In remote sensing, nearby pixels or fields tend to be more similar to each other than to distant ones. This spatial dependence means that randomly splitting the dataset can result in training and test data that are spatially close and thus highly correlated. As a result, the model may appear to perform well simply because it is being tested on areas that are very similar to the ones it was trained on. This can lead to inflated performance metrics and a false sense of model reliability. In reality, when the model is deployed to a new region or growing season, its performance may degrade significantly if spatial autocorrelation was not properly accounted for during validation.

To address this problem, spatial k-fold cross-validation has emerged as a more appropriate method for evaluating models in geospatial settings. Instead of randomly splitting the data, spatial cross-validation divides the study area into spatially distinct regions or blocks. The model is trained on data from some of these regions and validated on the remaining ones. This ensures that the validation set is geographically independent from the training data, providing a more realistic estimate of how the model will perform in unseen areas.

There are several ways to implement spatial cross-validation. One common method is to divide the study area into a regular grid or tiles, ensuring that each fold corresponds to a distinct spatial block. Another approach uses clustering algorithms based on geographic coordinates to group nearby samples into folds. In agricultural remote sensing, these folds might represent different administrative zones, ecological regions, or randomly sampled spatial blocks. The key idea is to preserve the spatial integrity of the data within each fold while ensuring that the training and testing regions do not overlap. Spatial k-fold cross-validation is particularly important when working with small datasets. In such cases, overfitting is a serious concern, and traditional random splits can obscure the model’s inability to generalise. By testing the model on geographically separate data, spatial cross-validation reveals how well the model can handle variability across different landscapes, soil types, crop practices, or climate zones. This is especially relevant in national-scale monitoring systems or cross-border agricultural assessments, where spatial generalisation is essential.

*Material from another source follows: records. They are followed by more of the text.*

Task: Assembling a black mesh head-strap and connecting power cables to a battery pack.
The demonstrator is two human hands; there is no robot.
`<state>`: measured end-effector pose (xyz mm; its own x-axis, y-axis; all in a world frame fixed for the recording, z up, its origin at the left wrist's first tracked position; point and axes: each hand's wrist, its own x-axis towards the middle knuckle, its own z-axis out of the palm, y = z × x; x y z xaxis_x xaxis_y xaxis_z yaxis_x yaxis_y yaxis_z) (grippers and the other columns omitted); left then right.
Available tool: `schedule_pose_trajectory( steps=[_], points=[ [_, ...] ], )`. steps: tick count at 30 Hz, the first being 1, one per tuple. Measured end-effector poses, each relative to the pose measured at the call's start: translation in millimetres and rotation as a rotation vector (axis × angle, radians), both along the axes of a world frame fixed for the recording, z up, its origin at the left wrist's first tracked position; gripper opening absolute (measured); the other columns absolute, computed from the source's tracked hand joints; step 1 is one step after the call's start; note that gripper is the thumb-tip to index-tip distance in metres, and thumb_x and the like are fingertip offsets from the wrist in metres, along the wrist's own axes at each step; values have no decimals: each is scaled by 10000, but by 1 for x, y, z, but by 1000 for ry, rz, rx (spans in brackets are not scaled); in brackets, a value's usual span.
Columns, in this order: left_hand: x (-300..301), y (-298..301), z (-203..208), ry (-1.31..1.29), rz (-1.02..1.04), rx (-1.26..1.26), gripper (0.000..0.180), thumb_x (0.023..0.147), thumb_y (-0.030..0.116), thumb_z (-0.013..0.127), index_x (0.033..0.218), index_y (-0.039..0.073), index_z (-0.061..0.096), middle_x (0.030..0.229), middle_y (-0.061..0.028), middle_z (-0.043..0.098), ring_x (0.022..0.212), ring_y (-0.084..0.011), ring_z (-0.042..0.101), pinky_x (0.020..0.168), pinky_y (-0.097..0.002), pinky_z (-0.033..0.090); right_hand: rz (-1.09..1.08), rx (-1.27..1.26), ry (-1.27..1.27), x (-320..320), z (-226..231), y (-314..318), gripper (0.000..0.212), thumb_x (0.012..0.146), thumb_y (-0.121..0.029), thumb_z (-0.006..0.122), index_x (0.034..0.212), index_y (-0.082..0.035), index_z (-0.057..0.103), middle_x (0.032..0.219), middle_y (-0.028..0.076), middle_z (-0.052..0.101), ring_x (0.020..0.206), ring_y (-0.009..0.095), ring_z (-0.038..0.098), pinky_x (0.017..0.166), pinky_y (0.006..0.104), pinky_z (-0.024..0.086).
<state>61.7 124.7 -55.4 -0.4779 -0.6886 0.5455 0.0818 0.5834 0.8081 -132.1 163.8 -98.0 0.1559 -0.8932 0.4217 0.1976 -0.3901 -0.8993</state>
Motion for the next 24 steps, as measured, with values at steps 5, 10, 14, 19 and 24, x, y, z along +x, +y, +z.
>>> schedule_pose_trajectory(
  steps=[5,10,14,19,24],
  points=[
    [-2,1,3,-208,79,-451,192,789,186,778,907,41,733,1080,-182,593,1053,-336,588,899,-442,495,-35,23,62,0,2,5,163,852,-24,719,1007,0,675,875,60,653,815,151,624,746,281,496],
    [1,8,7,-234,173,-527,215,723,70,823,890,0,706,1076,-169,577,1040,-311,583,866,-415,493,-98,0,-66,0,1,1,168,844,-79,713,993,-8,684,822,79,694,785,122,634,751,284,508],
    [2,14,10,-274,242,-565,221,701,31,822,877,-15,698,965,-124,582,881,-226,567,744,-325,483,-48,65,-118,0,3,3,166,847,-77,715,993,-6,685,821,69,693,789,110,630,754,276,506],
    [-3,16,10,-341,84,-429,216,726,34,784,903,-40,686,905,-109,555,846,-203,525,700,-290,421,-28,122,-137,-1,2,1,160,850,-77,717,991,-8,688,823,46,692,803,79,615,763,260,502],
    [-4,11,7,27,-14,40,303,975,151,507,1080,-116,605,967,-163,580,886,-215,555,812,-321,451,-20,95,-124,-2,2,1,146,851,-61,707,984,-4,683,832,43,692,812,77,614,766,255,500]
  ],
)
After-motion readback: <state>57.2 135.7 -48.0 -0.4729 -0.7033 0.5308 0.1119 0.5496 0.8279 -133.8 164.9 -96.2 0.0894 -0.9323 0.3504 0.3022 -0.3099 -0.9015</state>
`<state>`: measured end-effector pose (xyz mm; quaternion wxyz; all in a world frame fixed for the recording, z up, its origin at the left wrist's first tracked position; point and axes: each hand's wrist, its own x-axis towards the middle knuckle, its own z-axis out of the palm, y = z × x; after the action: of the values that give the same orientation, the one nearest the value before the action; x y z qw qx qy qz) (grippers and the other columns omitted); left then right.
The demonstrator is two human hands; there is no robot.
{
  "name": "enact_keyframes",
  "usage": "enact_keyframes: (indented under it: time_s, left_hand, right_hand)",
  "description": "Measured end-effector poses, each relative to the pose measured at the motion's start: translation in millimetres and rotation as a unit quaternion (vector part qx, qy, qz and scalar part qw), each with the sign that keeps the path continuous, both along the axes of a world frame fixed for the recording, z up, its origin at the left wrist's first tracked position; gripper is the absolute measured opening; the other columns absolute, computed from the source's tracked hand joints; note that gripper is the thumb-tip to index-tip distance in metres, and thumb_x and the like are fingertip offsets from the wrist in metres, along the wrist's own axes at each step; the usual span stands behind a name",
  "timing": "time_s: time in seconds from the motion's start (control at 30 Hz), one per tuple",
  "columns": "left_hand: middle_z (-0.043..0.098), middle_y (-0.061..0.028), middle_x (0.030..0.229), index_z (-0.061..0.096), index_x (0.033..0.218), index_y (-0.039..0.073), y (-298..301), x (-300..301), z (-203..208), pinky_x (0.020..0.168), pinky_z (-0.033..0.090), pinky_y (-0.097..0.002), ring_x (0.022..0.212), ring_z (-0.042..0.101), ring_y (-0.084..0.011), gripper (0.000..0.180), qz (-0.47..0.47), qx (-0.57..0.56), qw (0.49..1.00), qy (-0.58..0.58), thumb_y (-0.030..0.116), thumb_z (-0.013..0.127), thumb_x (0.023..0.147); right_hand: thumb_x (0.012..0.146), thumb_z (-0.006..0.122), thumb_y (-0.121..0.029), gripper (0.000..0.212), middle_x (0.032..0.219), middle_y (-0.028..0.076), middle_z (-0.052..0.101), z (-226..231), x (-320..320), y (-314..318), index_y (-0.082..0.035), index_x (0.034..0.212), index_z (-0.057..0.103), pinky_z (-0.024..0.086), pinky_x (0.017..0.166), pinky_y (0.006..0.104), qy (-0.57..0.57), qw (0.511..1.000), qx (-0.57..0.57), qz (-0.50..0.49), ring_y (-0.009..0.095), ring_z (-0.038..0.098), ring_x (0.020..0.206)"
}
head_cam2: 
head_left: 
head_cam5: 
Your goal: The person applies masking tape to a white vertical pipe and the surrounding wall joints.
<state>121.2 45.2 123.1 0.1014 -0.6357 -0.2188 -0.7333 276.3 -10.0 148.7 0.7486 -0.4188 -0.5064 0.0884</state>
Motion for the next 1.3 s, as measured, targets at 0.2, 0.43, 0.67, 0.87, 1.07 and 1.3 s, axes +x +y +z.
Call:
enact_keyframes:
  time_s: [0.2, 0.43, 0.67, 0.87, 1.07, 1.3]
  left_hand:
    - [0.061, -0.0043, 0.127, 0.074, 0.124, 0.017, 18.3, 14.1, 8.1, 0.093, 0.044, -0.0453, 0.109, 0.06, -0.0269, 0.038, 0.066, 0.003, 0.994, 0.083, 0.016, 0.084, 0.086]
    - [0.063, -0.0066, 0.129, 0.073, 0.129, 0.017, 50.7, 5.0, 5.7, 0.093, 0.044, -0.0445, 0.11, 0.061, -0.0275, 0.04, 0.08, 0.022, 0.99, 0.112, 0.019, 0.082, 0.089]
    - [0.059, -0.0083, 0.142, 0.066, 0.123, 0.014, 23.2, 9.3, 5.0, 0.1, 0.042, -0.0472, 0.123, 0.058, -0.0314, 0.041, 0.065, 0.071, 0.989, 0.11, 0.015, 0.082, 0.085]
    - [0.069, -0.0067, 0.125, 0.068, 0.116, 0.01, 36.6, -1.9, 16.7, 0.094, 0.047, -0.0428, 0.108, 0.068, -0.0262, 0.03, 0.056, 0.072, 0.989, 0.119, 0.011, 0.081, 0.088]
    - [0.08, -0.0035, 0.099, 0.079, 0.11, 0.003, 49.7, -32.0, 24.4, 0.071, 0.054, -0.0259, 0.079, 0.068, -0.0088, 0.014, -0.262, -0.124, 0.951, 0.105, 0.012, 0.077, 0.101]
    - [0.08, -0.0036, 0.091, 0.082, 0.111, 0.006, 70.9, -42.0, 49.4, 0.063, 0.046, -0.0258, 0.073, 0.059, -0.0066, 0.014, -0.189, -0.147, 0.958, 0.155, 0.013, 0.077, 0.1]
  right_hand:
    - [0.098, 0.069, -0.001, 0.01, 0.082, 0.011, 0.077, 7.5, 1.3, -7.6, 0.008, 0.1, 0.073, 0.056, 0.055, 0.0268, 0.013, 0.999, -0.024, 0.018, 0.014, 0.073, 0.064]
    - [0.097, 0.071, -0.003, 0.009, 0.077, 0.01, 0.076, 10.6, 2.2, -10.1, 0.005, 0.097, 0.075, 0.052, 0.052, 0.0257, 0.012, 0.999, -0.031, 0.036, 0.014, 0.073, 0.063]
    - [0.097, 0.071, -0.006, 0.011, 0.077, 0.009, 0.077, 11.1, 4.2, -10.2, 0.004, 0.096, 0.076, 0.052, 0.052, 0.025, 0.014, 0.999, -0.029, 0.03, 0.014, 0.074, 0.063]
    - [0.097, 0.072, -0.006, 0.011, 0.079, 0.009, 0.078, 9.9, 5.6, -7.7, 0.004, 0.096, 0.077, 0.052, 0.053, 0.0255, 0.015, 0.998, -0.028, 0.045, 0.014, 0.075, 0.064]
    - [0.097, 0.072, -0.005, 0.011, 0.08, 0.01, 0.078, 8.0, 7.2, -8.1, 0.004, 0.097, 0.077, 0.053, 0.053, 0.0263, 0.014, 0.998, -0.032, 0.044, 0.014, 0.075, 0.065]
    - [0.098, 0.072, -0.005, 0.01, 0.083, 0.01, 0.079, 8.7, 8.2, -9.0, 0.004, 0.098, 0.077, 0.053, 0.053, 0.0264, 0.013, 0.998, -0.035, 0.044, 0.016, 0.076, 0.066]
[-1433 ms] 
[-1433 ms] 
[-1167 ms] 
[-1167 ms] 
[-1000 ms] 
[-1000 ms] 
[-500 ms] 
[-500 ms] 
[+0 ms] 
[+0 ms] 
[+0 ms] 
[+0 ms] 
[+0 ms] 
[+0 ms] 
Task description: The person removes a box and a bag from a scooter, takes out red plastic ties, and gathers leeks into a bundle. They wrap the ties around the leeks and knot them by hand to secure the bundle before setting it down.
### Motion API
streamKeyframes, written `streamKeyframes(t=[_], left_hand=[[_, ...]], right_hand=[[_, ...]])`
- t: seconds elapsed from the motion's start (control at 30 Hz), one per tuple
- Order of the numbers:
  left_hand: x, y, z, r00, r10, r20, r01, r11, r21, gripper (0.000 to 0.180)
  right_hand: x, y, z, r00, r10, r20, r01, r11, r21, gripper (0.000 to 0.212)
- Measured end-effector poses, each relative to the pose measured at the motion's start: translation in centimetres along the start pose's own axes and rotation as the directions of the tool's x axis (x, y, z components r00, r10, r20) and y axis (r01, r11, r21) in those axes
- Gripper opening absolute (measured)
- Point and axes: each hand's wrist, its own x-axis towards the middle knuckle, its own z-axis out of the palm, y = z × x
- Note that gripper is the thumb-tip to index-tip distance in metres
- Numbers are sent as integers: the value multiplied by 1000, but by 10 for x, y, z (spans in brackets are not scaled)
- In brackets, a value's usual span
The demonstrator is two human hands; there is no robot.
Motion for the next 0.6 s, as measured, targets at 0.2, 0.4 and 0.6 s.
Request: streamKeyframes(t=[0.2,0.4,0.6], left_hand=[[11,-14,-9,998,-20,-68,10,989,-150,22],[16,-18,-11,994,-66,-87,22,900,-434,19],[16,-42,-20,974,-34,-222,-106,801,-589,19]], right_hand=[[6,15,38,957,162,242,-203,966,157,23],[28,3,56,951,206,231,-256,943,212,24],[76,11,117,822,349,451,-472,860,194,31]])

In addition to providing more realistic performance estimates, spatial cross-validation can also guide model development. If a model consistently performs poorly in certain regions, this may indicate a need for additional training data, domain adaptation techniques, or the inclusion of local knowledge. Spatial validation results can also inform decision-makers about where the model is most reliable and where caution is needed. This transparency is crucial when deep learning models are used to inform policy, allocate resources, or support sustainable farming practices.

Despite its advantages, spatial k-fold cross-validation comes with challenges. Dividing the data spatially can reduce the amount of training data in each fold, especially if the overall dataset is small. Care must be taken to balance the folds in terms of sample size and class distribution. Furthermore, the choice of spatial unit—whether tiles, grids, or administrative boundaries—can influence the results. There is no universal standard, and researchers must select a spatial partitioning strategy that aligns with the scale and objectives of their study.

Another consideration is computational cost. Spatial cross-validation often involves training the model multiple times, which can be time-consuming, especially with deep learning architectures. However, the trade-off is generally worthwhile, given the improved reliability of model evaluation. In fact, the use of spatial validation is increasingly being recognised as best practice in geospatial machine learning and is now recommended in many peer-reviewed journals and policy-driven research initiatives.

In summary, spatial k-fold cross-validation addresses one of the core challenges in applying deep learning to remote sensing: ensuring that model evaluation reflects real-world deployment scenarios. By separating training and test data geographically, it provides a more honest assessment of generalisation performance. This is especially important in agricultural contexts, where models are often applied across diverse and heterogeneous landscapes. Incorporating spatial cross-validation into model workflows helps build trust in model outputs, guides improvements, and supports robust, data-efficient remote sensing applications in agriculture.